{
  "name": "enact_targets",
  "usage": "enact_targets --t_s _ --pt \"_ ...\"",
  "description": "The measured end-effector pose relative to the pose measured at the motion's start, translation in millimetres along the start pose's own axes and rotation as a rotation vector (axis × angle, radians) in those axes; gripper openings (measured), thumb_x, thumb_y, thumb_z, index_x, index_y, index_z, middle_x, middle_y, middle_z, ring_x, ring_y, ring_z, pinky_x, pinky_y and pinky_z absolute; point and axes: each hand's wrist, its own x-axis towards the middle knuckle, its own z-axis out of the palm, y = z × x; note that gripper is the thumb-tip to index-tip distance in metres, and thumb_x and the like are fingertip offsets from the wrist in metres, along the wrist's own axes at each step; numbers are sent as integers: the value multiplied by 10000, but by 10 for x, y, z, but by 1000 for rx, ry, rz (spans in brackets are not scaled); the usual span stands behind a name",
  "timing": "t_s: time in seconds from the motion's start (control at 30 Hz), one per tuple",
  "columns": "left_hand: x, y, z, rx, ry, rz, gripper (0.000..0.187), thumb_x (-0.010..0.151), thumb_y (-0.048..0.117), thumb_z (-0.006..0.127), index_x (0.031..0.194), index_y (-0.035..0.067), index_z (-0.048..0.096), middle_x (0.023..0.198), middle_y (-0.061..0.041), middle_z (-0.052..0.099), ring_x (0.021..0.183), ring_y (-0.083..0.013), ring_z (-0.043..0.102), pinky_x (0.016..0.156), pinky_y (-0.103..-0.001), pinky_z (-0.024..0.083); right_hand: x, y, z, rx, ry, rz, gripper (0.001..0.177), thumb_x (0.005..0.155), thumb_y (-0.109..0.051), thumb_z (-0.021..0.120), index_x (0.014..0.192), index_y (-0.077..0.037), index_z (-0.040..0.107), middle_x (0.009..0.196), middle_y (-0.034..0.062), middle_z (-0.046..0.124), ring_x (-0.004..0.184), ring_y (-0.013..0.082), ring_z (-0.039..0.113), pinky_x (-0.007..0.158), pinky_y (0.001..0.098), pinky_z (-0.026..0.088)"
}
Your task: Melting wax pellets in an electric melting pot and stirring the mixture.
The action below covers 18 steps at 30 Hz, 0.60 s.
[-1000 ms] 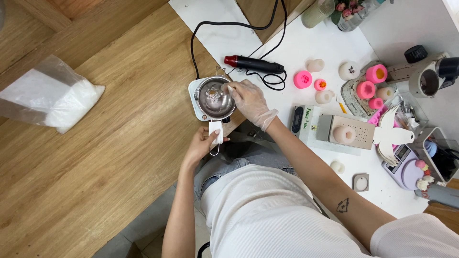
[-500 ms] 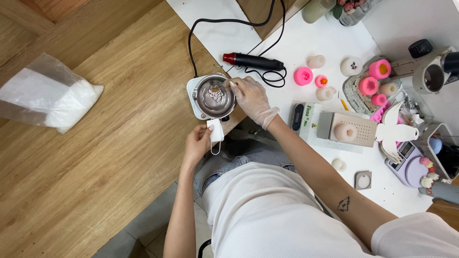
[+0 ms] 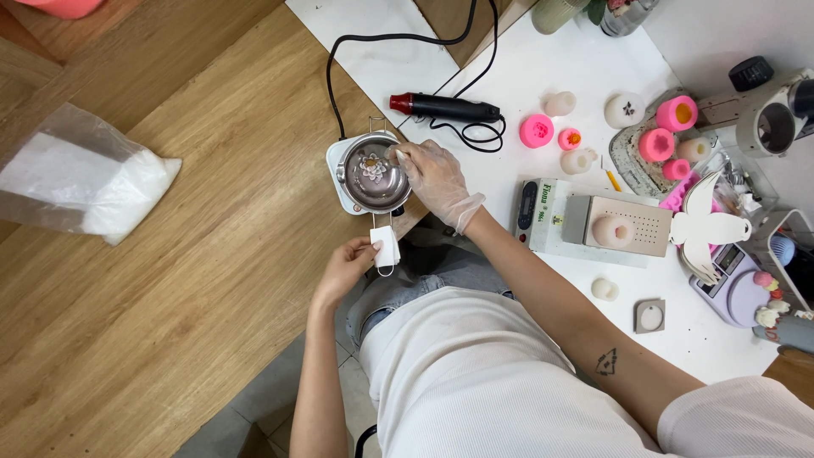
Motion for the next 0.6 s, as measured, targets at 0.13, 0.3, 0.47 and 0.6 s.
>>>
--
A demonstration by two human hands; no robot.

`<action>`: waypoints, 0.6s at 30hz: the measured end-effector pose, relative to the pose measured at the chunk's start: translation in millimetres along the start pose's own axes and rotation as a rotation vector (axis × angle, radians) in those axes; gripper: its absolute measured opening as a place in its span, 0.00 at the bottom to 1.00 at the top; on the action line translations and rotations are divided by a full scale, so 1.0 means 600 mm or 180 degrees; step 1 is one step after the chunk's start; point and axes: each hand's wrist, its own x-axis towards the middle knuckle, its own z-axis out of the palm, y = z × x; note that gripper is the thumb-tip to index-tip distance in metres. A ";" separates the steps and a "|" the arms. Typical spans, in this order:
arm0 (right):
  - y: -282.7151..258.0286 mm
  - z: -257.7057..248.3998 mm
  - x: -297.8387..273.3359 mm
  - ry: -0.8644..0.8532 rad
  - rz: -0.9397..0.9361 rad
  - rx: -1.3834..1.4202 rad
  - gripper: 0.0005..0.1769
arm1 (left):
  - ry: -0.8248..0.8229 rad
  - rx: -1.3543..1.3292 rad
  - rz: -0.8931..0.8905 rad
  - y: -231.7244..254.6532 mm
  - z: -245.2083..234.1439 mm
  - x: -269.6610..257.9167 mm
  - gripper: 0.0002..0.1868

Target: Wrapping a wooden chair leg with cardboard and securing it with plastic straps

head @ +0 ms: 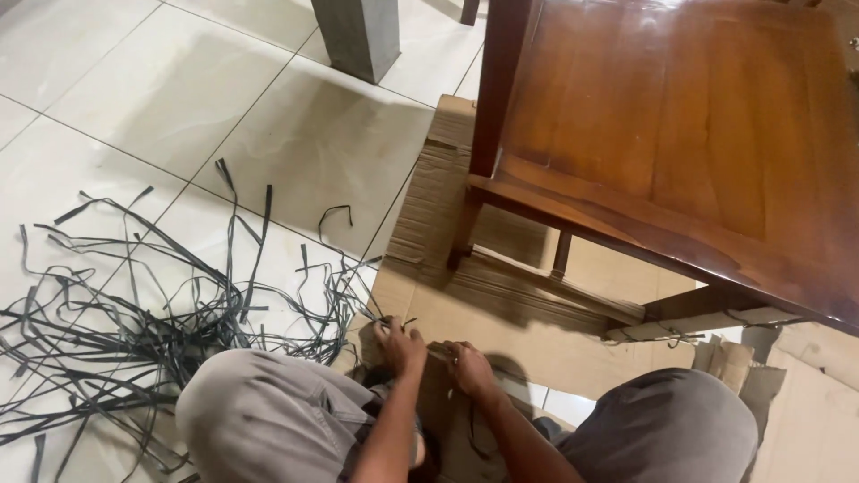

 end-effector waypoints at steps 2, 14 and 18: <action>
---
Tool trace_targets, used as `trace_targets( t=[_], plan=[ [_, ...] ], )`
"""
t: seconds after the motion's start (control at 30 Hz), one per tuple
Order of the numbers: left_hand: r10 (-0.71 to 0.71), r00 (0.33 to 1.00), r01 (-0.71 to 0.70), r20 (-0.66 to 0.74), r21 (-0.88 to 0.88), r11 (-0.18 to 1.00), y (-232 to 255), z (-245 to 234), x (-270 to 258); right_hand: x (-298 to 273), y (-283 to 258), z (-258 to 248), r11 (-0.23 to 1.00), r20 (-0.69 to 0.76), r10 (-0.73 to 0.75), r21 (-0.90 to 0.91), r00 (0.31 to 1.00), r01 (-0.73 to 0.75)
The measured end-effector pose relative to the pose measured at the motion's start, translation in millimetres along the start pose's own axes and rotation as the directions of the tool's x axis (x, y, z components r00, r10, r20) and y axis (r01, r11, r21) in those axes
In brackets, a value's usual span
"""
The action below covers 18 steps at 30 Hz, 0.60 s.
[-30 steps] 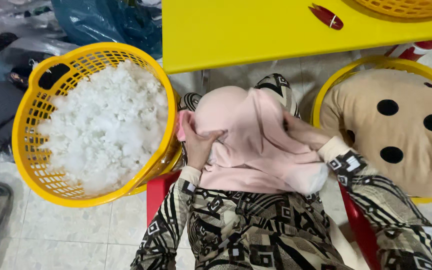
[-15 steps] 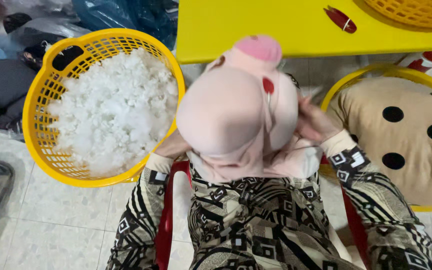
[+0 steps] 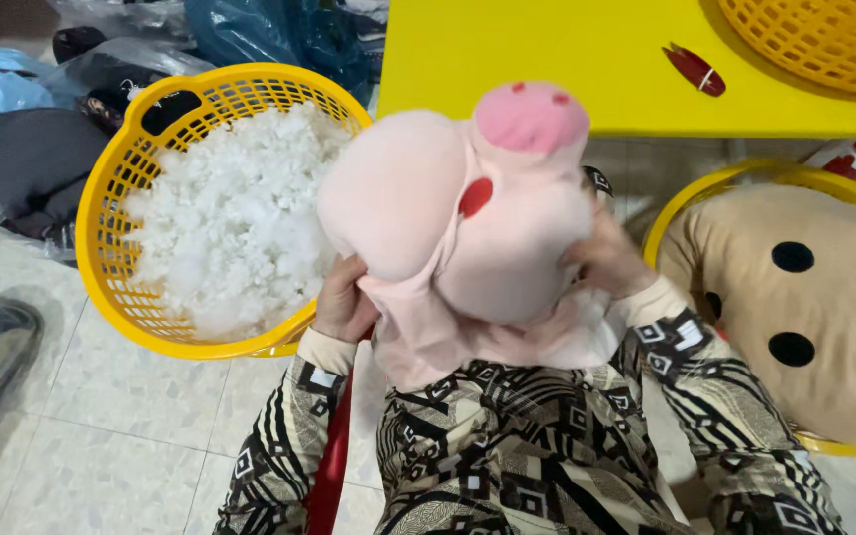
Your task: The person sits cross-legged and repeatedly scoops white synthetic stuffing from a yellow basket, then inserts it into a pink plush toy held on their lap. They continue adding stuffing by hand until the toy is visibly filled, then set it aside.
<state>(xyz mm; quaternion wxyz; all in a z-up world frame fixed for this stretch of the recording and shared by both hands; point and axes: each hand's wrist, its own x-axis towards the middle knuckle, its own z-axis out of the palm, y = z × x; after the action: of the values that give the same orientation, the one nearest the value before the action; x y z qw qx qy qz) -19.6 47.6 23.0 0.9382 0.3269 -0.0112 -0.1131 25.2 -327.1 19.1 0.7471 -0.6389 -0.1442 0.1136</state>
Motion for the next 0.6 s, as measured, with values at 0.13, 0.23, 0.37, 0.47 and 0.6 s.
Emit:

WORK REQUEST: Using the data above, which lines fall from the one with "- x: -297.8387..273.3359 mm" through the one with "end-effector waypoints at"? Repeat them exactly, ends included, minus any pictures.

SOLUTION TO THIS PROBLEM:
  - x: -297.8387..273.3359 mm
  - ry: -0.8644..0.8532 rad
  - rz: -0.9397..0.9361 rad
  - rx: -1.3834..1.4202 rad
  - gripper: 0.0005..0.1769
arm1 (left):
  - ry: -0.8248..0.8229 rad
  - rx: -1.3543..1.3292 rad
  - rz: -0.8931..0.8905 rad
  - y: -231.7244..254.6532 mm
  - z: -245.2083..234.1439 mm
  - x: -269.6610..257.9167 mm
  - gripper: 0.0002..0.1868

Target: Wrapping a wooden chair leg with cardboard and securing it with plastic straps

head @ +0 ms: 

 end-effector waypoints at steps 2, 14 and 18: <action>

The output requires nothing else.